Apparently the Middle East, at least, nearly literally blew up in nuclear war last year, folks.  


The good news is that nuclear war was averted.


The bad news is that now a "pandora's box" of computer virus "missiles" and all that entails are now released on the world.


Let's hope it's all in humankind's favor... forever and ever, amen.
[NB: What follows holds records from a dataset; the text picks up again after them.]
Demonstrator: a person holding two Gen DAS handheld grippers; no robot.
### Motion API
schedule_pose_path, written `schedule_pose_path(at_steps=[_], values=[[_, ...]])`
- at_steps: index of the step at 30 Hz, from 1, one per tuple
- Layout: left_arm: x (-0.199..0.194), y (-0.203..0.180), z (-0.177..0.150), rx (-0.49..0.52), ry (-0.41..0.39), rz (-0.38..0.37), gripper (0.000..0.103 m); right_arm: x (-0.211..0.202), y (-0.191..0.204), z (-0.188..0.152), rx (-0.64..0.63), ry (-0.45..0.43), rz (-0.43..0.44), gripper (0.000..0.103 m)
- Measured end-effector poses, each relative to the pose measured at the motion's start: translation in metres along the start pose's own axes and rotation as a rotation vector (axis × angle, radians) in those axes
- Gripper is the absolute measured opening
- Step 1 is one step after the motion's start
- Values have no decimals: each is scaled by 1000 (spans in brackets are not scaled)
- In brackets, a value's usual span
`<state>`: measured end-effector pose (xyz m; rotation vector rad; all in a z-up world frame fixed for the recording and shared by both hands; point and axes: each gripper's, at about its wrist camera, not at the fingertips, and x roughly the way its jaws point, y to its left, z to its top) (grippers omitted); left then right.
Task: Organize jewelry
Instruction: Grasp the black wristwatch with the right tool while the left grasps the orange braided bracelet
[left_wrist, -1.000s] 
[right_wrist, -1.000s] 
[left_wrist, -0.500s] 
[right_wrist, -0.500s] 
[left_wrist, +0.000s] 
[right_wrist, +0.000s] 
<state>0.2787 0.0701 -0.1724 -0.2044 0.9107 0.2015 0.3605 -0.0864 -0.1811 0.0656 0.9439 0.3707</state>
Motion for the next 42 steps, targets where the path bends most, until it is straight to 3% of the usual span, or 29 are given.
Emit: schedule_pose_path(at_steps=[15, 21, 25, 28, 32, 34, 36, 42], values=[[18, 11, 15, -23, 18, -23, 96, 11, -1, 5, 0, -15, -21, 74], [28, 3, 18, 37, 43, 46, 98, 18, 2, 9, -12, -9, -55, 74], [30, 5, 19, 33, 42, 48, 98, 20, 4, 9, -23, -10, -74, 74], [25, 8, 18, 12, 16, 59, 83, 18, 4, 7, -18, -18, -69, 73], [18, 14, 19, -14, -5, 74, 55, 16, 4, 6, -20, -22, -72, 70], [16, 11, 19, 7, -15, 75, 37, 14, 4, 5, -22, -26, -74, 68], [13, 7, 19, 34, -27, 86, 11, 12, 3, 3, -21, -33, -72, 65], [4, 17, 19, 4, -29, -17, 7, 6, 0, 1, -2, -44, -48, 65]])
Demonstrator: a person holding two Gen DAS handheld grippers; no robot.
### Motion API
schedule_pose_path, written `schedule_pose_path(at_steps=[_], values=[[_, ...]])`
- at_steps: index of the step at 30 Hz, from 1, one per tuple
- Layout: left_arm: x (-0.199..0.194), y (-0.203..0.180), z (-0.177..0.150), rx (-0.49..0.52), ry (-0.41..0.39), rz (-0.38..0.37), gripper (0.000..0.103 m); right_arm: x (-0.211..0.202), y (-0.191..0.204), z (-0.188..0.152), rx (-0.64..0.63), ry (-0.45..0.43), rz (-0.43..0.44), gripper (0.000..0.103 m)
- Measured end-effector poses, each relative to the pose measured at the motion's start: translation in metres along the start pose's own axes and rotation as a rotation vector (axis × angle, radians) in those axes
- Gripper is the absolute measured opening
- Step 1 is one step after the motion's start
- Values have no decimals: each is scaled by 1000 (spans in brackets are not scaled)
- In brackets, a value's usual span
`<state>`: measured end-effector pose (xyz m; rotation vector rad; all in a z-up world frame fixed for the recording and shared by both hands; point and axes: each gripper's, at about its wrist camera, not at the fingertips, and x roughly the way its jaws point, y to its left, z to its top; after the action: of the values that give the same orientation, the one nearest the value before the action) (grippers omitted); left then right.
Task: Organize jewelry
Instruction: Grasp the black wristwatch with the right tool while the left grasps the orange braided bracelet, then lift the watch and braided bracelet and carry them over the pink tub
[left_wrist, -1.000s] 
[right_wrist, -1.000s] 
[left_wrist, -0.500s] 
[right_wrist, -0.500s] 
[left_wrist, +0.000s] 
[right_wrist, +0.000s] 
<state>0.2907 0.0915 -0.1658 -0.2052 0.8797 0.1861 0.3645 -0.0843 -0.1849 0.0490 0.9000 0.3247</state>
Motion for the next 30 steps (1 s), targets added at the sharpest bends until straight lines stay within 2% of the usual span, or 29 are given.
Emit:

Have a good weekend, y'all.


Try to think happy thoughts.


Link to original article:  http://www.slate.com/id/2281938/?from=rss
Link to definition of Stuxnet:  http://en.wikipedia.org/wiki/Stuxnet

2 comments:

Hyperblogal said...

The latest "chatter" about this worm is that it was a joint American/Israeli development designed to set back the Iranian nuclear program-which it did... sorta like better the crowbar in the wagon wheel then the cannon blast..... also it would aid all allied countries in defense against similar attacks. Better a few electrons than a flock of fighter jets....

Mo Rage said...

That's what I read. Hopefully we'll know the truth one day.

If we did do it, with or without the Israelis, and it averted nuclear war, on the one hand, it seems wise.

On the other hand, it seems as though, as I said above, maybe a "pandora's box" was opened that can't be closed.

Maybe it was inevitable, too. Who can say? We can't right now, anyway, I'd think.